# Experimental drug



## T3RBO (Dec 9, 2003)

"Doc, you've gotta help me. M wife just isn't interested in sex anymore. Haven't you got a pill or something I can give her?"

"Look, I can't prescribe..."

"Doc, we've been friends for years. Have you ever seen me this upset? I am desperate! I can't think; I can't concentrate; my life is going utterly to Hell! You've got to help me."

The doctor opens his desk drawer and removes a small bottle of pills.
"Ordinarily, I wouldn't do this. These are experimental, the tests so far indicate that they're VERY powerful. Don't give her more than ONE, understand? JUST one."

"I don't know, doc; she's awfully cold..."

"One. No more. In her coffee. Okay?"

"Um... okay."

Our hero expresses gratitude, and departs for home, where his wife has dinner waiting. When dinner is finished, she goes to the kitchen to bring dessert. Our hero, in fumbling haste, pulls the pills from his pocket and drops one into his wife's coffee. He reflects for a moment, hesitates, then drops in a second pill. And then he begins to worry. The doctor did say they were powerful. Then an inspiration strikes: he drops one pill into his own coffee.

His wife returns with the shortcake, and they enjoy their dessert and coffee, our hero with poorly concealed anticipation. Sure enough, a few minutes after they finish, his wife shudders a little, sighs deeply and heavily, and a strange smoky look enters her eyes. In a deep, throaty, near-whisper, in a tone of voice he has never heard her use before, she says, "I... need...a man..."
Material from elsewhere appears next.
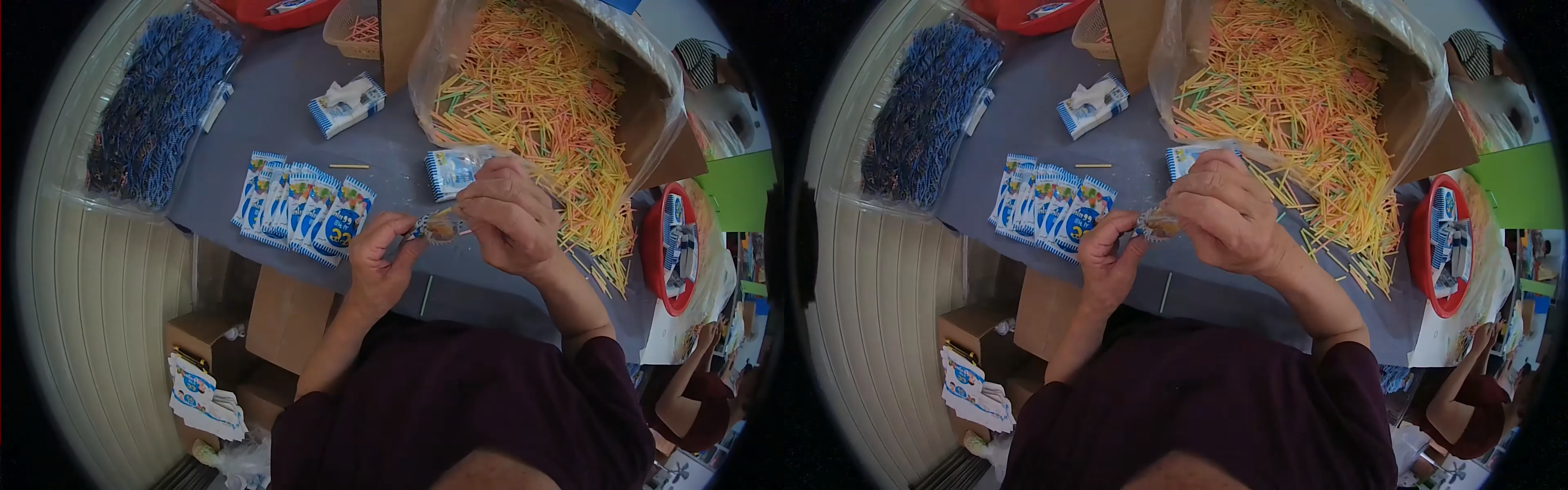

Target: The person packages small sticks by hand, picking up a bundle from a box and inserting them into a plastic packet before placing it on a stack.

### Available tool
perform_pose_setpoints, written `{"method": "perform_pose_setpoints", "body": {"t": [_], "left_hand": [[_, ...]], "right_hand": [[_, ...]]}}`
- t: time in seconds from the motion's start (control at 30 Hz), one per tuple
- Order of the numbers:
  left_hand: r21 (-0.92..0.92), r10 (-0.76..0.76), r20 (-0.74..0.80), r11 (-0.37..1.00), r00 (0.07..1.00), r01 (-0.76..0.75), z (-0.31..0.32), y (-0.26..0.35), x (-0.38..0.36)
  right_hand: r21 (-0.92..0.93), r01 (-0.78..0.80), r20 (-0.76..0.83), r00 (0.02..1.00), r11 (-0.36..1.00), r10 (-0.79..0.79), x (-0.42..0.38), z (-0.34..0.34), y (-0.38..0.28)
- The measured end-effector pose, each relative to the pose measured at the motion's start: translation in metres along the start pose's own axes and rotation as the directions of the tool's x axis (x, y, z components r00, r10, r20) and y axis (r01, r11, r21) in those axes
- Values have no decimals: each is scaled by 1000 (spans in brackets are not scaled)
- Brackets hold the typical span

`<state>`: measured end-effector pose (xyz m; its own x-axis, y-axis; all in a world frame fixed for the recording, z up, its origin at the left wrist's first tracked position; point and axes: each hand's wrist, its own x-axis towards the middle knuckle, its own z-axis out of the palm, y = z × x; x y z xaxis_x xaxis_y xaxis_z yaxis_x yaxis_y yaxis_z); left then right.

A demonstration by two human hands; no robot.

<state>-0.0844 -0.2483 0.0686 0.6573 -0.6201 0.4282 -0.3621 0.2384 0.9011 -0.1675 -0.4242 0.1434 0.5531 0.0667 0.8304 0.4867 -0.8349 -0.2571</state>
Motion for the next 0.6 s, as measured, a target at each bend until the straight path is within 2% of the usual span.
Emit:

His eyes glitter and his hands tremble as he replies, "Me... too.."


----------



## davelincs (Jan 1, 2010)

:lol:


----------



## jkm308 (Aug 20, 2010)




----------



## jamietd (Aug 25, 2010)

Brilliant!


----------



## YoungOldUn (Apr 12, 2011)

:lol: :lol:


----------



## Dotti (Mar 9, 2003)

:lol: :lol: :lol:


----------



## Charlie (Dec 15, 2006)

:lol: :lol:


----------